BERLIN (Reuters) - Weaker output in manufacturing and construction drove the biggest monthly drop in German industrial production in nearly eight years in December, dashing prospects for robust growth in the final quarter of 2016.
The surprisingly feeble figures, published by the Economy Ministry in Berlin on Tuesday, were put down to special factors. They also came after industrial orders posted their strongest rise in around 2-1/2 years in December, pointing to a rebound in manufacturing at the start of the year.
Industrial output fell by 3.0 percent on the month, Tuesday’s data showed. This was weaker than any prediction in a Reuters poll and far below the consensus forecast for a rise of 0.3 percent. It was the steepest drop since January 2009.
“Even though it looks dramatic, today’s December drop should be taken with a pinch of salt,” ING economist Carsten Brzeski said, adding that special factors such as the unusually cold winter temperatures and an extraordinary Christmas effect were probably the main reasons for the sharp drop in December.

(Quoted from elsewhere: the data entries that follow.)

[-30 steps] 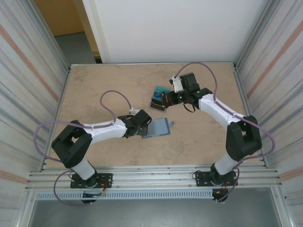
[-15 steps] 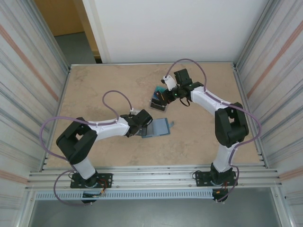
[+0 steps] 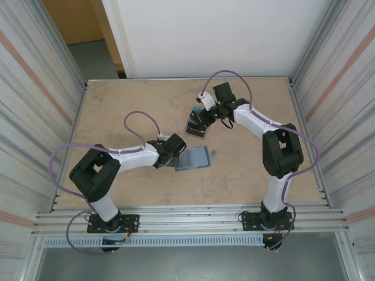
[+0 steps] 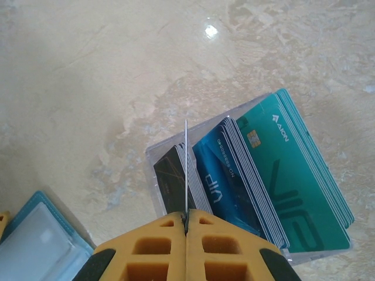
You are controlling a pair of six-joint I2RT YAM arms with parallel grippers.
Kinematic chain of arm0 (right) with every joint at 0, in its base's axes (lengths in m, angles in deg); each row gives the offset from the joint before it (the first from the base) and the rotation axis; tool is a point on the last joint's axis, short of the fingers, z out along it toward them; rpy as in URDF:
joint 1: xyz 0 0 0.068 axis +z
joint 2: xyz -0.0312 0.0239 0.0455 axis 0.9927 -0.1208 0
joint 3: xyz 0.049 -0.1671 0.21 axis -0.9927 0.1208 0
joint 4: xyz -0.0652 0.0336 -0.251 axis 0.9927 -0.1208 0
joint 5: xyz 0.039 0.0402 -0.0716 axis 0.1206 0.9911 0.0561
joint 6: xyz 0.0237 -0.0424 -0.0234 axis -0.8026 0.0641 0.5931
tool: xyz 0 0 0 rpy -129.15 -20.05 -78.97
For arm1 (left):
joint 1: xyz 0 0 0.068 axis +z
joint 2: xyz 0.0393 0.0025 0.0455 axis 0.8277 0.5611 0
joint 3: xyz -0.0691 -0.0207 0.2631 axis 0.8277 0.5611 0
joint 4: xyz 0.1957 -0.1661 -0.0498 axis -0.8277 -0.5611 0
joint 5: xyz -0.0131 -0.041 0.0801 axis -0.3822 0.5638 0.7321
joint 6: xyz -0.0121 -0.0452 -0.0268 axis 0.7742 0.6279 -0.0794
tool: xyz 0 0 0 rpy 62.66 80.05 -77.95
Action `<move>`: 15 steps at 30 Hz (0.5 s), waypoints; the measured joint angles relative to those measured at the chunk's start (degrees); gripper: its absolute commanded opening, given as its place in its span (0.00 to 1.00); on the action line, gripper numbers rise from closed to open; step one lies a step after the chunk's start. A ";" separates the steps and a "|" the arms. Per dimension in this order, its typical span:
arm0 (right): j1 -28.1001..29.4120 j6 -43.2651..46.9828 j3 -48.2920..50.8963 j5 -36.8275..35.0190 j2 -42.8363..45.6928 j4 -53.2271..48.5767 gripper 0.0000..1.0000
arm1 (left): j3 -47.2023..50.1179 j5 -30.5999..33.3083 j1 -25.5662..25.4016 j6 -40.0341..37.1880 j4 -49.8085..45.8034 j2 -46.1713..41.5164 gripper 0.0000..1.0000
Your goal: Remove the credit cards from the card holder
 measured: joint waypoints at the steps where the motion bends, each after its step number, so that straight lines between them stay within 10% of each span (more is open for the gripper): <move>1: 0.00 0.24 0.00 0.00 -0.11 -0.26 0.00 | 0.00 0.00 0.00 -0.04 -0.02 0.00 0.99; 15: 0.11 4.44 -0.76 -0.09 -3.43 -3.30 0.00 | 0.00 0.00 0.00 -0.33 -0.09 -0.11 0.99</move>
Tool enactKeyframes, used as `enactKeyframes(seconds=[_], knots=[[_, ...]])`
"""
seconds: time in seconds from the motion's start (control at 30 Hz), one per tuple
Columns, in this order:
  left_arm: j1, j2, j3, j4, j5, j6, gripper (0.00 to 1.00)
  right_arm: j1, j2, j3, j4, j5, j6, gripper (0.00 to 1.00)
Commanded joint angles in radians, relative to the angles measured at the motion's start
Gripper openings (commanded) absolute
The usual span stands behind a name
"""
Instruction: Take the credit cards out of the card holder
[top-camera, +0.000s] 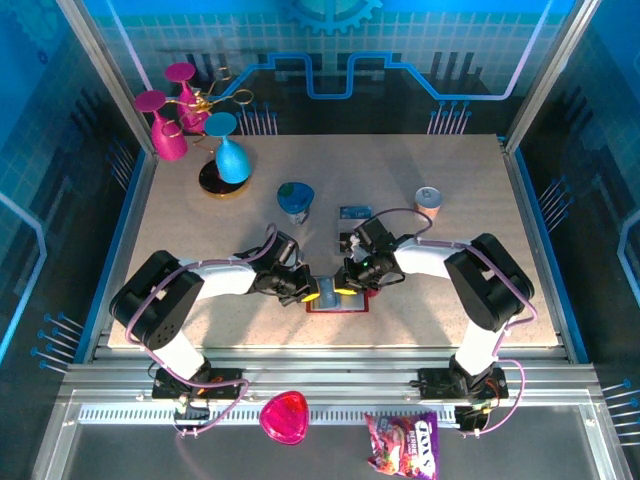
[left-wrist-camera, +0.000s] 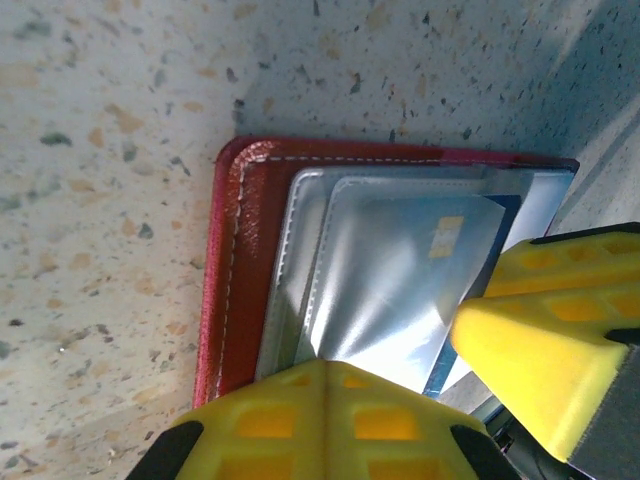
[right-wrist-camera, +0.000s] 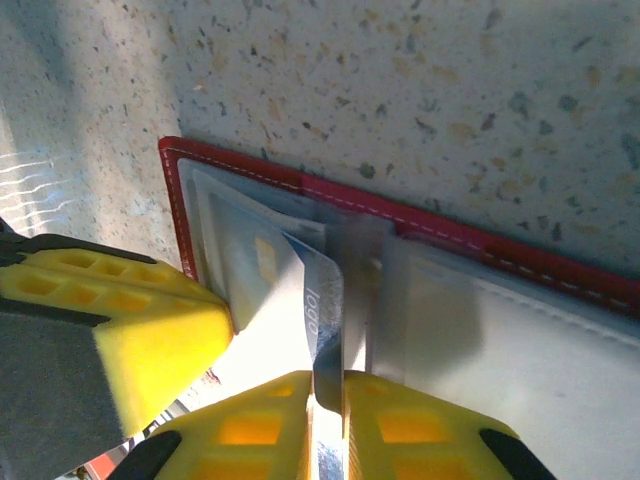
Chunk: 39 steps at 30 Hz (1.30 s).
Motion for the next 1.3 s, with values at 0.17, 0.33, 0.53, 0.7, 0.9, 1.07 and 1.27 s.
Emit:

The fall was mainly caused by a 3.4 percent drop in manufacturing output, with production of capital goods especially weak, and a 1.7 percent decrease in construction, the data showed.
The November reading was revised up to a rise of 0.5 percent from a previously reported rise of 0.4 percent, helping quarterly output to decline by just -0.1 percent.
The Economy Ministry said the outlook was looking better.
“Orders in manufacturing and construction and also sentiment indicators in these sectors are signalling a revival of output growth in coming months,” the ministry said.
Commerzbank economist Ralph Solveen agreed, saying he expected industrial production to rebound strongly in January.
But ING’s Brzeski gave a more cautious outlook, hinting to political risks such as the unknown outcome of negotiations following Britain’s decision to leave the European Union and a possibly protectionist U.S. trade agenda under Donald Trump.
“Uncertainty in and about two of Germany’s most important trading partners, the U.S. and the UK, should put a cap on any upward potential,” he said.
Higher demand at home and abroad for goods needed in production drove the biggest monthly increase in German industrial orders since July 2014, pointing to a strong first quarter of 2017.
The German economy grew by 1.9 percent in 2016, the strongest rate in half a decade, helped by soaring private consumption, increased state spending on refugees and higher construction investment.
For this year, the government expects weaker growth of 1.4 percent due to fewer work days and weaker exports.